Authors Lu M, Gong L, Huang C, Ye M, Wang H, Liu Y, Liu D

Received 29 September 2022

Accepted for publication 5 December 2022

Published 15 December 2022 Volume 2022:15 Pages 8617—8625

DOI https://doi.org/10.2147/IJGM.S391146

Checked for plagiarism Yes

Review by Single anonymous peer review

Peer reviewer comments 2

Editor who approved publication: Prof. Dr. Luca Testarelli



Mingjie Lu,1,* Ling Gong,1,* Chengyan Huang,1 Meng Ye,2 Hongping Wang,3 Yi Liu,3 Daishun Liu3

1Department of Respiratory Medicine, The Third Affiliated Hospital of Zunyi Medical University (The First People’s Hospital of Zunyi), Zunyi, Guizhou, 563000, People’s Republic of China; 2Scientific Research Center, The Third Affiliated Hospital of Zunyi Medical University (The First People’s Hospital of Zunyi), Zunyi, Guizhou, 563000, People’s Republic of China; 3Zunyi Medical University, Zunyi, Guizhou, 563000, People’s Republic of China

*These authors contributed equally to this work

Correspondence: Daishun Liu, Zunyi Medical University, No. 6 Xuefu West Road, Xinpu New District, Zunyi, Guizhou, 563000, People’s Republic of China, Email [email protected]

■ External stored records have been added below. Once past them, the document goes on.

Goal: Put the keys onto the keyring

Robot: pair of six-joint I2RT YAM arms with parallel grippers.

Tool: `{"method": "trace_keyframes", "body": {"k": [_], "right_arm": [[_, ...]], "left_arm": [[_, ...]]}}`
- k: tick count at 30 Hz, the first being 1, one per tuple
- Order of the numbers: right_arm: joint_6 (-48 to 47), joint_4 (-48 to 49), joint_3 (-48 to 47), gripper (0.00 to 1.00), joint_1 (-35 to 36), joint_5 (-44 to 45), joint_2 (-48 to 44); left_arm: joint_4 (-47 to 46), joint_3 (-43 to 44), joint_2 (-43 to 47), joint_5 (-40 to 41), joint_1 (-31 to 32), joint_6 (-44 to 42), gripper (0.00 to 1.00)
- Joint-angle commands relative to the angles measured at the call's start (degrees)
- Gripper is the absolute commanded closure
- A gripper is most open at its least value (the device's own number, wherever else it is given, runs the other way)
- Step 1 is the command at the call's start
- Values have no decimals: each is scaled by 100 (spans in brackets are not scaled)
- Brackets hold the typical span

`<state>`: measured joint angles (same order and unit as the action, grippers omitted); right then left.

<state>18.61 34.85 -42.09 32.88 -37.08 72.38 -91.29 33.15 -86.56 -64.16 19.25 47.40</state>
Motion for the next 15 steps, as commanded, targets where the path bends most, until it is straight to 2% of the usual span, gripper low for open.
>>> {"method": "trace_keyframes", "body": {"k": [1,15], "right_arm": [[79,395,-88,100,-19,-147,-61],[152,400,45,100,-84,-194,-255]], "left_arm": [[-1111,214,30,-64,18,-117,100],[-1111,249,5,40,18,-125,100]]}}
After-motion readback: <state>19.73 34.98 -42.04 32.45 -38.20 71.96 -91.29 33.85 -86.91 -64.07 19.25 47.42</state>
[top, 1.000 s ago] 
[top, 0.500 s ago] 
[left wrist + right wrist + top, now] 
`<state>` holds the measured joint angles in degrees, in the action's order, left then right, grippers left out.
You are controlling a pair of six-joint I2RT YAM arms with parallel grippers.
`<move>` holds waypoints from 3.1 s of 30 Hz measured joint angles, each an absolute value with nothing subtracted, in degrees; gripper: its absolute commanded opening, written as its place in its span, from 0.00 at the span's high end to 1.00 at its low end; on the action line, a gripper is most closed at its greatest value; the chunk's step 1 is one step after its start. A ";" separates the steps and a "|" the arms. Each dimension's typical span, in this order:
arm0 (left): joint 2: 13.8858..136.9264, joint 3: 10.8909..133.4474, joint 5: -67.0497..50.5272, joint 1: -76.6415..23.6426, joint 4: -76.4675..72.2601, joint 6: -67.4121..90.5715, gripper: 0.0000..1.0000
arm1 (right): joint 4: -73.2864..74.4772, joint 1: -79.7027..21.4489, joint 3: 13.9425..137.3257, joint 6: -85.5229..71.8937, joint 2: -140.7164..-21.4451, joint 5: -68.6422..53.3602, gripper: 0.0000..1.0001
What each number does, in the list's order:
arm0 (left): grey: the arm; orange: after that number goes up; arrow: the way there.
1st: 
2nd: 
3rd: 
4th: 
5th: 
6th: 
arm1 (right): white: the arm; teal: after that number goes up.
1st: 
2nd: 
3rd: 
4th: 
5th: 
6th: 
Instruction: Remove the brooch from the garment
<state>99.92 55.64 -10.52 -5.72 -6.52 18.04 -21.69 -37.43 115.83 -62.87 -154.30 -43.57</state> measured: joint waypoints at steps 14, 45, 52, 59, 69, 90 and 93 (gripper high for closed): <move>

Objective: This study was conducted to retrospectively analyze the clinical characteristics of CTD-ILD patients to provide strategies for clinical management.
Methods: This study collected and analyzed the clinical data and relevant examination results of 161 patients diagnosed with CTD-ILD between 01 January 2018 and 01 January 2021.
Results: A total of 161 CTD-ILD patients, 74.53% were females and 25.47% were males, 32.92% were elderly and 67.08% were non-elderly. The main clinical symptoms of CTD-ILD patients were cough (44.72%), decreased activity tolerance (40.37%). RA-ILD was the most common one in the non-elderly and the elderly CTD-ILD patients (48.15% and 50.94%, respectively). Compared with non-elderly, elderly patients with CTD-ILD had a longer duration of CTD (p=0.04). However, fatigue (p=0.005), activity tolerance (p=0.029), the incidence of pulmonary diffusion dysfunction (p=0.047), and systemic immunoinflammatory index (SII, p=0.014) (platelet × NLR) were all decreased. The standard deviation of red blood cell distribution width (RDW) (p=0.024) and immunoglobulin (IgA) (p=0.033) was significantly increased. The smoking index was significantly higher in men than in women with CTD-ILD (p=0.000), but symptoms of reduced activity tolerance were less pronounced than in women (p< 0.05). Elderly CTD-ILD patients (p=0.003) and women from non-elderly patients were prone to lower hemoglobin (p=0.000). Among the elderly, the lymphocyte ratio was more significantly elevated in female CTD-ILD patients than in males (p=0.018). In contrast, neutrophil to lymphocyte ratio (NLR) and SII were lower in female (p=0.038) than in male CTD-ILD patients (p=0.043).
Conclusion: CTD-ILD mainly affects non-elderly and women. Age may not be involved with decreased activity tolerance and increased lung function impairment in CTD-ILD patients. However, the elderly patients with CTD-ILD, especially the elderly female patients with low inflammation levels and high immune disorders, have a poor prognosis.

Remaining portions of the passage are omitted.